**Problem description:**
Repeat, exactly as written, the lines of the records below from the first through the line with "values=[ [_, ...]", but none past it.

(Dataset entries)
- - - - -

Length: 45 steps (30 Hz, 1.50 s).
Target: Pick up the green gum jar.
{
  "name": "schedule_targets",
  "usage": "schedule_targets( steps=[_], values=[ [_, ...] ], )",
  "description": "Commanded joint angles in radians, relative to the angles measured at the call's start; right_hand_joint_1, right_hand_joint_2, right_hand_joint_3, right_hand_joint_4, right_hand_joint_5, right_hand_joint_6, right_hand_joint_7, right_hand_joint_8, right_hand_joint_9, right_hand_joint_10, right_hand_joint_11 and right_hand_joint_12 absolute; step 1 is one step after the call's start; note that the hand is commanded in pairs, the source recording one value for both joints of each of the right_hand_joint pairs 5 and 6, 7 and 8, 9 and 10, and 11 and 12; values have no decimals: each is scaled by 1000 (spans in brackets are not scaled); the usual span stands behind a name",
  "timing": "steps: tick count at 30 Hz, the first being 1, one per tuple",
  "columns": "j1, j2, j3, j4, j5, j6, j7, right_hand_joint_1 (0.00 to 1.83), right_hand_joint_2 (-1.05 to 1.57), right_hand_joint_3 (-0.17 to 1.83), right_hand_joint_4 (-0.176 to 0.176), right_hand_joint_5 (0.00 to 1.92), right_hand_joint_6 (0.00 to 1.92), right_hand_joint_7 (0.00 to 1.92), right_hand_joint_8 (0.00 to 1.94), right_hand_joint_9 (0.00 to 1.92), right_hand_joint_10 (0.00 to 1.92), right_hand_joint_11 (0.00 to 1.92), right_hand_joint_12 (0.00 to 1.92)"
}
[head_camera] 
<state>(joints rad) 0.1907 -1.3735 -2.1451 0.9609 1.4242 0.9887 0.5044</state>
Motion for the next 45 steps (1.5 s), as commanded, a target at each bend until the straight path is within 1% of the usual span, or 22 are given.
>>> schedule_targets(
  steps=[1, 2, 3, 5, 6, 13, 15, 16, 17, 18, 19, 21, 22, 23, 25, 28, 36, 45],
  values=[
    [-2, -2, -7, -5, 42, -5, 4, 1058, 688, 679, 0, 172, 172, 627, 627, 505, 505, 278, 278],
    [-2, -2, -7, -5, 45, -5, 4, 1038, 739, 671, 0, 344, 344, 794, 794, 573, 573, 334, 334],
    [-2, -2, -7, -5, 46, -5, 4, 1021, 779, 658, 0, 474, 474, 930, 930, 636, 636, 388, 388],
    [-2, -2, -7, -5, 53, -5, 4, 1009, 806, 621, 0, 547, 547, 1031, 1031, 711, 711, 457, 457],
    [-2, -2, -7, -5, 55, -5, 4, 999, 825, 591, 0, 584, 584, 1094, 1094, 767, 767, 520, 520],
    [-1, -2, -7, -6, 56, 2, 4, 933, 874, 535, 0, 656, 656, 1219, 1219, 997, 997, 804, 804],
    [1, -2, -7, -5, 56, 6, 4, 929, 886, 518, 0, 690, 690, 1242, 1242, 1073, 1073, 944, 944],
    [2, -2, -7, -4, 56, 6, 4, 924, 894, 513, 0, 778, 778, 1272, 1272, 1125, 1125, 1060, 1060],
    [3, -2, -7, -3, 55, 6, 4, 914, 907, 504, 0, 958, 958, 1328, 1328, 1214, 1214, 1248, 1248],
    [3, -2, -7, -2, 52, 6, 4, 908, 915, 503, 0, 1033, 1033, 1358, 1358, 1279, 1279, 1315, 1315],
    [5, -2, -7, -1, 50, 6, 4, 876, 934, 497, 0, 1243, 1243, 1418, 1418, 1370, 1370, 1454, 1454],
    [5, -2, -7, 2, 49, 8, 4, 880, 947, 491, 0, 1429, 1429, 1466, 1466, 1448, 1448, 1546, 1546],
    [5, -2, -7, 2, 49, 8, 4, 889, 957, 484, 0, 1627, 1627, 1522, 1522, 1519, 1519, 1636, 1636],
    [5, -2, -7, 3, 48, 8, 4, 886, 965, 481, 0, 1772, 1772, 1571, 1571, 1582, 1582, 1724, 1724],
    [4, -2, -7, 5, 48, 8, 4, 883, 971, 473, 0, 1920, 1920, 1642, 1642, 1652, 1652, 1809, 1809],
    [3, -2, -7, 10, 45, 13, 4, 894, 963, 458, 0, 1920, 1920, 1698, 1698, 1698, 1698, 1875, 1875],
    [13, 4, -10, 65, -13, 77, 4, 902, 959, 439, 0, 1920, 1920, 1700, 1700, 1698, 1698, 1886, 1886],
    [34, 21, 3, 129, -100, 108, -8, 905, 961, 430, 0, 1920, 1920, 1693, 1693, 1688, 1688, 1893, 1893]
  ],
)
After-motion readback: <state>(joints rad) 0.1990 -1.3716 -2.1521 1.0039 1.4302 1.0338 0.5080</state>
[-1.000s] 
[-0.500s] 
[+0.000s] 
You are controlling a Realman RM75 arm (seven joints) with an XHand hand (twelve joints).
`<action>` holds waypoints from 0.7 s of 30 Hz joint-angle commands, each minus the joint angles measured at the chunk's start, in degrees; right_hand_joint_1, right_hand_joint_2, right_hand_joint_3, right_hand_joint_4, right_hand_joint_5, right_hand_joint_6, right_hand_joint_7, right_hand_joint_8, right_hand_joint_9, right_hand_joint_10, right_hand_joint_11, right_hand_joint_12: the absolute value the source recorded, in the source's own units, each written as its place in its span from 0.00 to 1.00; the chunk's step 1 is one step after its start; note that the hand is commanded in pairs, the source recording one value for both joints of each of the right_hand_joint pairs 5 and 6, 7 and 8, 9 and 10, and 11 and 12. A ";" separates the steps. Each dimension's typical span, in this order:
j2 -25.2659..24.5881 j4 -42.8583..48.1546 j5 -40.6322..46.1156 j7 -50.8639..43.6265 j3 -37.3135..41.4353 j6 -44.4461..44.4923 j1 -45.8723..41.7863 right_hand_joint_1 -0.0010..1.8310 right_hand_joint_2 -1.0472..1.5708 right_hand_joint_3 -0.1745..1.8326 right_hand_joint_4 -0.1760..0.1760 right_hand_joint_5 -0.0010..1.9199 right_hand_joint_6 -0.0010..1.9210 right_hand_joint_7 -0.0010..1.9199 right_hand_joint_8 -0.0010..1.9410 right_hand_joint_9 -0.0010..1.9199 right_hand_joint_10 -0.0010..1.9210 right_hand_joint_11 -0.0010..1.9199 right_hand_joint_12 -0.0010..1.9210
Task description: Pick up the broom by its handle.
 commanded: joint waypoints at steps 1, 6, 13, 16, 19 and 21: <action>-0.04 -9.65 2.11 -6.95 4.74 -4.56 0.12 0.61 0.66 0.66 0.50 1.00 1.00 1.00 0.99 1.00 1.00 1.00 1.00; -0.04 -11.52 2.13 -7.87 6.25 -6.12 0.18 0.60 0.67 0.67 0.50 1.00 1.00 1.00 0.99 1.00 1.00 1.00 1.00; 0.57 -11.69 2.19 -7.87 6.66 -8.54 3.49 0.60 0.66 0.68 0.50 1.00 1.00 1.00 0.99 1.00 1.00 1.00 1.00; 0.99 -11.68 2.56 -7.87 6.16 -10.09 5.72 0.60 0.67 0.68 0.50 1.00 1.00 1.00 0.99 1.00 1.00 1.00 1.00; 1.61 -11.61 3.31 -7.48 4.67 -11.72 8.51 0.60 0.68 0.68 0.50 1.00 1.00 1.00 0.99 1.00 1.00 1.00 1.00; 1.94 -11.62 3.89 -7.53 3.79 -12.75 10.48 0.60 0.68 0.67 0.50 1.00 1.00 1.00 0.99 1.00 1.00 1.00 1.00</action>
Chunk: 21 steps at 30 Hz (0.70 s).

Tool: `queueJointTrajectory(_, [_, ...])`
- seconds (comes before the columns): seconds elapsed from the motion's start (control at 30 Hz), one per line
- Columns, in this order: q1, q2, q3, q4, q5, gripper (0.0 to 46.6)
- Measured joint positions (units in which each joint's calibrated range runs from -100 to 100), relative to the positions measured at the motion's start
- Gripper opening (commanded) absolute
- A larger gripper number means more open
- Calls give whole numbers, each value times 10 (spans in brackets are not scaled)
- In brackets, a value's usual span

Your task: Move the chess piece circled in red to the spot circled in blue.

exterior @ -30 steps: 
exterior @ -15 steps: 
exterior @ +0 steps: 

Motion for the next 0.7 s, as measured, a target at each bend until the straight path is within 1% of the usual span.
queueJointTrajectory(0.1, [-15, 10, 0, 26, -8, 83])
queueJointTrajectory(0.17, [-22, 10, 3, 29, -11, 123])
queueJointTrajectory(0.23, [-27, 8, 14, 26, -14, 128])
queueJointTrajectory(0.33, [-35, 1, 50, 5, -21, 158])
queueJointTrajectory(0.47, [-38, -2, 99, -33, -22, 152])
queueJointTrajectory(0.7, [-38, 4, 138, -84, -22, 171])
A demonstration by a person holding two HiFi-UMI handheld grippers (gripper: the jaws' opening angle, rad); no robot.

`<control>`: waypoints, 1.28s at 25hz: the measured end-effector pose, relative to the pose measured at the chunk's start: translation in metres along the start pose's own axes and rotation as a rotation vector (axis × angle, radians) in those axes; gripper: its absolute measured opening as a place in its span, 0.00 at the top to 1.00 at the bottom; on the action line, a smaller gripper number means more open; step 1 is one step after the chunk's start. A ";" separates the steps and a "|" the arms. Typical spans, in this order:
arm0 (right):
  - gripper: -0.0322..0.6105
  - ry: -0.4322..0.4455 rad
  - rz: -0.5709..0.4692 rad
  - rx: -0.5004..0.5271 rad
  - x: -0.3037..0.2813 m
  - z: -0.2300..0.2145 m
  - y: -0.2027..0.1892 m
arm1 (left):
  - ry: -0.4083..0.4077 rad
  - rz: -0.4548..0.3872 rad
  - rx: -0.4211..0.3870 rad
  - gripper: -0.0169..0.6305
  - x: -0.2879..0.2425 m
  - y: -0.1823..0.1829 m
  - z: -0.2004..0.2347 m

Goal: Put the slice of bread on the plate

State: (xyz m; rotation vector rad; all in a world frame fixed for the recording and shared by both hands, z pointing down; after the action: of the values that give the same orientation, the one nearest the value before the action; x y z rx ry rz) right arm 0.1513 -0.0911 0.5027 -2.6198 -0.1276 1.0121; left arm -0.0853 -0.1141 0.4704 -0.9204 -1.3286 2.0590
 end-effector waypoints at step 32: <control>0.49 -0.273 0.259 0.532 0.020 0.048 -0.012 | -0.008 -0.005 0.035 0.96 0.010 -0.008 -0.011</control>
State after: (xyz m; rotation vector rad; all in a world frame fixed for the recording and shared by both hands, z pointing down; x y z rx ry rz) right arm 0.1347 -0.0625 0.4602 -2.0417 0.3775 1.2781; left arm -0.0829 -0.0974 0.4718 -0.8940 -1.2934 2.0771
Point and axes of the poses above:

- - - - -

**Solution for this exercise:**
Length: 45 steps (30 Hz, 1.50 s).
Target: Pick up the green gum jar.
{
  "name": "schedule_targets",
  "usage": "schedule_targets( steps=[_], values=[ [_, ...] ], )",

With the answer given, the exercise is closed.